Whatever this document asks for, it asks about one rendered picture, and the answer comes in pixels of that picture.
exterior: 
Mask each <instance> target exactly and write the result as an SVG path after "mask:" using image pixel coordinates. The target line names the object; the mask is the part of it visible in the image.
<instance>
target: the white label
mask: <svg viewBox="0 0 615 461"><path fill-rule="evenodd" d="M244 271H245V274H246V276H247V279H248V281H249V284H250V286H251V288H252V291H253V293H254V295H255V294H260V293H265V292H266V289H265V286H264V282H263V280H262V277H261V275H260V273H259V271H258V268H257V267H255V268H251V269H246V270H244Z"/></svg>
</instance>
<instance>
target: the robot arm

---*---

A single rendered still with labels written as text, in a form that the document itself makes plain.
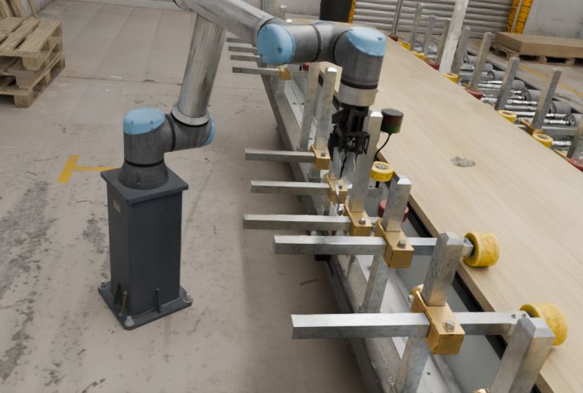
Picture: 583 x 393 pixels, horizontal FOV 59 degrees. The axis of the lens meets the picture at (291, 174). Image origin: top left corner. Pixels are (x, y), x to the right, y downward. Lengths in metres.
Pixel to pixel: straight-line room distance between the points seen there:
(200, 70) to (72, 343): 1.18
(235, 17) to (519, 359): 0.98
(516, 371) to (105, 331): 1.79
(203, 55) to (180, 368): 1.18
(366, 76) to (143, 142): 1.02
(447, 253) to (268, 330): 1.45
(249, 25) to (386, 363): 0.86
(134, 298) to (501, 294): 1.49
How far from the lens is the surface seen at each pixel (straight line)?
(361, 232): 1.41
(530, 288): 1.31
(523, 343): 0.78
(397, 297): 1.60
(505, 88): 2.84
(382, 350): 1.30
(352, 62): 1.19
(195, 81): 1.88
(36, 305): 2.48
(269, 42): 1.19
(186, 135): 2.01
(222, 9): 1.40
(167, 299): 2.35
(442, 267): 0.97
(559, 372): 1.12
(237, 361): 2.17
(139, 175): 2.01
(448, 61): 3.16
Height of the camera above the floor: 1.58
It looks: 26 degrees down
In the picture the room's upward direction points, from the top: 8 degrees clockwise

---*---

TO DO ::
Return exactly the lines above from the line that has "(186, 135): 2.01" through the line that has "It looks: 26 degrees down", inclusive, and nothing else.

SOLUTION BELOW ::
(186, 135): 2.01
(222, 9): 1.40
(167, 299): 2.35
(442, 267): 0.97
(559, 372): 1.12
(237, 361): 2.17
(139, 175): 2.01
(448, 61): 3.16
Height of the camera above the floor: 1.58
It looks: 26 degrees down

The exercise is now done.